Beyond Code Contributions: How Network Position, Temporal Bursts, and Code Review Activities Shape Contributor Influence in Large-Scale Open Source Ecosystems
S M Rakib Ul Karim, Wenyi Lu, Sean Goggins
TL;DR
The paper tackles how contributor influence emerges and evolves in large scale OSS ecosystems by leveraging a 25 year longitudinal CNCF dataset. It combines GPU-accelerated graph neural networks for role classification, temporal network analysis with LSTM forecasting, and structural integrity simulations to quantify the impact of different contributor positions. The findings show a persistent power-law-like concentration of influence, with the top 1% controlling around $40\%$ of total influence, and reveal that code review activities are stronger predictors of influence than individual code contributions. The study demonstrates that OSS networks evolve toward modular small-world architectures while core contributors remain critical for cohesion, highlighting sustainability risks and informing governance and retention strategies. The results offer quantitative foundations for designing resilient collaborative infrastructures and recognizing coordination labor as a key driver of community health in software ecosystems.
Abstract
Open source software (OSS) projects rely on complex networks of contributors whose interactions drive innovation and sustainability.

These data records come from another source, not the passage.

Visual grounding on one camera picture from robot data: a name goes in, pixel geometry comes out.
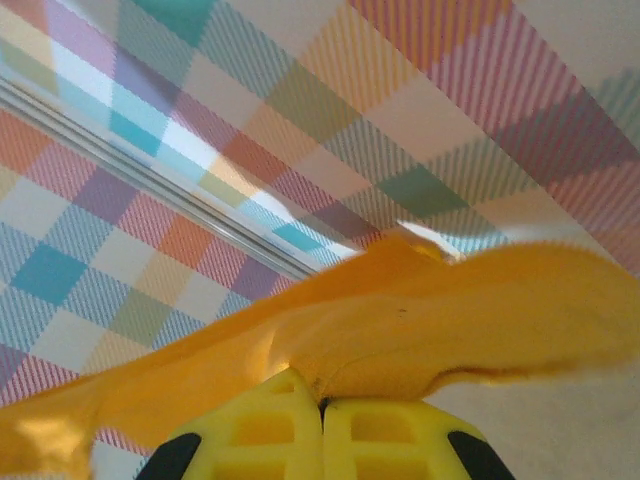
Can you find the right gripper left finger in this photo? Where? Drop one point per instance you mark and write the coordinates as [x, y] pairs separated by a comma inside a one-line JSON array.
[[250, 440]]

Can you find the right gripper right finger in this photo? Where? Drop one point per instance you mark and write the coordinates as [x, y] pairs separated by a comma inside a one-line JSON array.
[[400, 440]]

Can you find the yellow t-shirt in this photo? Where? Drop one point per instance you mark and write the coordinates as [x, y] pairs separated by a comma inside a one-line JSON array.
[[400, 325]]

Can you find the aluminium frame post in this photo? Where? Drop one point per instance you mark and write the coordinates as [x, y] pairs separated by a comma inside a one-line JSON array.
[[150, 180]]

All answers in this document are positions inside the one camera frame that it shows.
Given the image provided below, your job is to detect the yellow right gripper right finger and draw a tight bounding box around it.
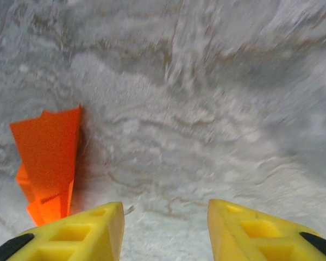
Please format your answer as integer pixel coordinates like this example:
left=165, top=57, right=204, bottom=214
left=207, top=198, right=326, bottom=261

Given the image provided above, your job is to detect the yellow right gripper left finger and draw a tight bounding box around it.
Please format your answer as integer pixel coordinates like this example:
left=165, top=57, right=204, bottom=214
left=0, top=201, right=125, bottom=261

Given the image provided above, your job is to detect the orange paper sheet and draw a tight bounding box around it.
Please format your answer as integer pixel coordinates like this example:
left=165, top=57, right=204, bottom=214
left=9, top=103, right=84, bottom=227

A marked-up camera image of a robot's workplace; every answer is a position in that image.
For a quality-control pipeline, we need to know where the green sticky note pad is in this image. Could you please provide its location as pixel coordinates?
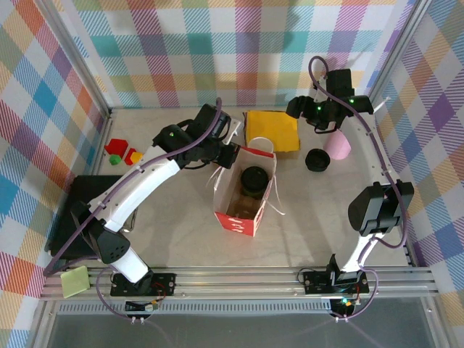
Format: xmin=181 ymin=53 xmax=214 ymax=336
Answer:
xmin=60 ymin=265 xmax=91 ymax=299

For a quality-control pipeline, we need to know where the black plastic cup lid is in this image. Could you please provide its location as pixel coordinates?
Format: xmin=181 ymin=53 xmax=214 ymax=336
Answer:
xmin=240 ymin=165 xmax=270 ymax=191
xmin=304 ymin=147 xmax=332 ymax=174

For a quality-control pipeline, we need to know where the pink cylindrical holder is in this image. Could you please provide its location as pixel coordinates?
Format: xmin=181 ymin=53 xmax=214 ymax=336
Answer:
xmin=323 ymin=129 xmax=352 ymax=162

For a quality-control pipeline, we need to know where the long white wrapped straw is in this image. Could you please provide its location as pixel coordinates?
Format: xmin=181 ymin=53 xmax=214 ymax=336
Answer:
xmin=375 ymin=96 xmax=392 ymax=115

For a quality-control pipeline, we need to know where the aluminium frame post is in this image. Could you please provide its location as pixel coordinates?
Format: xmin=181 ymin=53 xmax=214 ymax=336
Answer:
xmin=364 ymin=0 xmax=433 ymax=109
xmin=36 ymin=0 xmax=115 ymax=121

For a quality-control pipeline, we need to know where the brown cardboard cup carrier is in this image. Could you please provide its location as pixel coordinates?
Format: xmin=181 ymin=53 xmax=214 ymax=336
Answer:
xmin=226 ymin=195 xmax=262 ymax=220

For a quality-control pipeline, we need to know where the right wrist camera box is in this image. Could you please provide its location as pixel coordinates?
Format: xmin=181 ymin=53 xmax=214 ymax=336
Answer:
xmin=312 ymin=75 xmax=329 ymax=104

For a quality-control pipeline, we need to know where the small connector board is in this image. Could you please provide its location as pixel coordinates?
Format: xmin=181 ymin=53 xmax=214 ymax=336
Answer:
xmin=331 ymin=297 xmax=358 ymax=317
xmin=125 ymin=299 xmax=161 ymax=315

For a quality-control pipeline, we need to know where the black box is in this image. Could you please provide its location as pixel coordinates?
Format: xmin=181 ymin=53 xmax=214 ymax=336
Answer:
xmin=46 ymin=175 xmax=137 ymax=262

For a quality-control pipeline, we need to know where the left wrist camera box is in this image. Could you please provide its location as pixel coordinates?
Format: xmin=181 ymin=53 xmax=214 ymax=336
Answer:
xmin=221 ymin=119 xmax=244 ymax=146

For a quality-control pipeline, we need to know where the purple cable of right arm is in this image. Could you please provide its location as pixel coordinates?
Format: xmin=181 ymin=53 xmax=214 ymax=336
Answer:
xmin=307 ymin=55 xmax=409 ymax=322

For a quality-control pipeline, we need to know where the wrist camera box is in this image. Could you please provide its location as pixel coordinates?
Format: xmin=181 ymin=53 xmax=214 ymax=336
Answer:
xmin=312 ymin=75 xmax=329 ymax=104
xmin=221 ymin=119 xmax=244 ymax=146

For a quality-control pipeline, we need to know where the aluminium frame rail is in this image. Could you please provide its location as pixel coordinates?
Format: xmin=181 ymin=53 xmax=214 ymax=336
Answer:
xmin=38 ymin=266 xmax=440 ymax=302

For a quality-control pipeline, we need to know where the grey slotted cable duct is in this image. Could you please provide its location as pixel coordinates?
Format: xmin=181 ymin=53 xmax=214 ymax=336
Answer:
xmin=57 ymin=303 xmax=336 ymax=316

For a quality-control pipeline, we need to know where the red and white paper bag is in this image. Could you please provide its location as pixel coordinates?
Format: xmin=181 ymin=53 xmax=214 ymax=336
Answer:
xmin=205 ymin=146 xmax=286 ymax=239

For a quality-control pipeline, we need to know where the yellow napkin stack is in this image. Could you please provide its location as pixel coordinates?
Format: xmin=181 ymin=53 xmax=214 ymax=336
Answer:
xmin=246 ymin=110 xmax=302 ymax=154

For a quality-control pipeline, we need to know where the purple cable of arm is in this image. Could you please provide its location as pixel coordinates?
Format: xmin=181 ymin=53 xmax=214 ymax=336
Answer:
xmin=307 ymin=55 xmax=409 ymax=322
xmin=43 ymin=96 xmax=223 ymax=322

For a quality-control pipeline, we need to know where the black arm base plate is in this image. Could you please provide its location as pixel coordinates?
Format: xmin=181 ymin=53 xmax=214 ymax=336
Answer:
xmin=109 ymin=272 xmax=178 ymax=297
xmin=302 ymin=270 xmax=370 ymax=296

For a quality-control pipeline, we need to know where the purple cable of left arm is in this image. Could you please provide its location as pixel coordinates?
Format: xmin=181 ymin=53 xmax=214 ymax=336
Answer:
xmin=43 ymin=96 xmax=223 ymax=322

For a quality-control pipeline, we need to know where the large red block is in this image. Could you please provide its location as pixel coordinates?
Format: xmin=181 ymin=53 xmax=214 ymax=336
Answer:
xmin=104 ymin=138 xmax=131 ymax=155

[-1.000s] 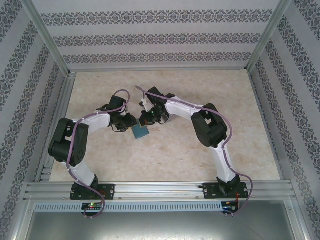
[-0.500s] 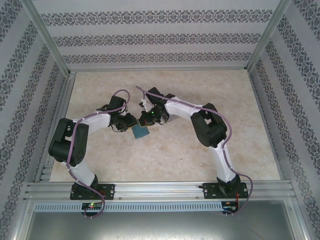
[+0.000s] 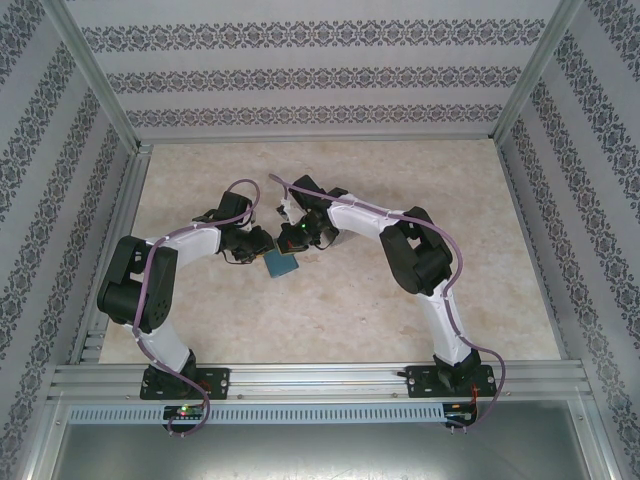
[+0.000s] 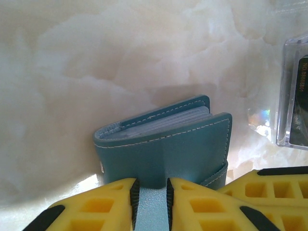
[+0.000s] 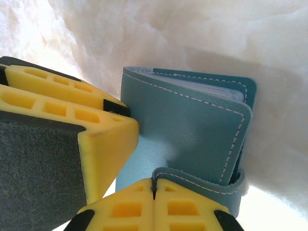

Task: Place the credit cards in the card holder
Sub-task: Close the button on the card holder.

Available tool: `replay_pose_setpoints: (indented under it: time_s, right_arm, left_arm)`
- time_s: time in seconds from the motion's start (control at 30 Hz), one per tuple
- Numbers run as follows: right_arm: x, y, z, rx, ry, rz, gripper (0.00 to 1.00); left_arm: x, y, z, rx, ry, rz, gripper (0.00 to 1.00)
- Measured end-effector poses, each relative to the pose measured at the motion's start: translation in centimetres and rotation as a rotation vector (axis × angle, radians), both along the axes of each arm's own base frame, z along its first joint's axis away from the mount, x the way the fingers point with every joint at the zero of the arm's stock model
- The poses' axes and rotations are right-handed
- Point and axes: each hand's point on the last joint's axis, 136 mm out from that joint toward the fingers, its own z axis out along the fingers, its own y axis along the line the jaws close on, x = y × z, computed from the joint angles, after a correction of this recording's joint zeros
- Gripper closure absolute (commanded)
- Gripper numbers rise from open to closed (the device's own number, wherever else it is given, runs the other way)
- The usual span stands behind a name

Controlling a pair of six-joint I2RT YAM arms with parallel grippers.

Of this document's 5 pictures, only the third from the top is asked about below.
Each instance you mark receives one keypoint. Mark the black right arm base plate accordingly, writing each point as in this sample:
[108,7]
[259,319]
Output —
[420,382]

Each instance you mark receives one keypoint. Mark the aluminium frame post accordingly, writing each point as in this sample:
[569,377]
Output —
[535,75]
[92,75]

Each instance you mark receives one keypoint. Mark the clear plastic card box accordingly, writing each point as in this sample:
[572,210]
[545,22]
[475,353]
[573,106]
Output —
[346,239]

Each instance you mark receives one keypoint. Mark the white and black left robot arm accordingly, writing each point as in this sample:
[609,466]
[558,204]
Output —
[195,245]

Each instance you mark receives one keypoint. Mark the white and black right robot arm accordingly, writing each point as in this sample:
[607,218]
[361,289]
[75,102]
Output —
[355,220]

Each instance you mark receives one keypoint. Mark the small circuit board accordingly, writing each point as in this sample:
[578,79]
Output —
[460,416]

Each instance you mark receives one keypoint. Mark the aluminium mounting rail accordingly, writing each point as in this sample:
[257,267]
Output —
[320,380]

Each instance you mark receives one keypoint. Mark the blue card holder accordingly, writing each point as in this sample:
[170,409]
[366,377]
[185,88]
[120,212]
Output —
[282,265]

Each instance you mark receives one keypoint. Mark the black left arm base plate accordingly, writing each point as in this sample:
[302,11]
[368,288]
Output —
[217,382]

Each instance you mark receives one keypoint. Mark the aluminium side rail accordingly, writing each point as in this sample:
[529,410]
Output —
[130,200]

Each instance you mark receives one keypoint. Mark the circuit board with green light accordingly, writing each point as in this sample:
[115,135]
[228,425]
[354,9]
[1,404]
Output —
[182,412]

This study presents a comprehensive analysis of OSS contributor networks using advanced graph neural networks and temporal network analysis on data spanning 25 years from the Cloud Native Computing Foundation ecosystem, encompassing sandbox, incubating, and graduated projects. Our analysis of thousands of contributors across hundreds of repositories reveals that OSS networks exhibit strong power-law distributions in influence, with the top 1\% of contributors controlling a substantial portion of network influence. Using GPU-accelerated PageRank, betweenness centrality, and custom LSTM models, we identify five distinct contributor roles: Core, Bridge, Connector, Regular, and Peripheral, each with unique network positions and structural importance. Statistical analysis reveals significant correlations between specific action types (commits, pull requests, issues) and contributor influence, with multiple regression models explaining substantial variance in influence metrics. Temporal analysis shows that network density, clustering coefficients, and modularity exhibit statistically significant temporal trends, with distinct regime changes coinciding with major project milestones. Structural integrity simulations show that Bridge contributors, despite representing a small fraction of the network, have a disproportionate impact on network cohesion when removed. Our findings provide empirical evidence for strategic contributor retention policies and offer actionable insights into community health metrics.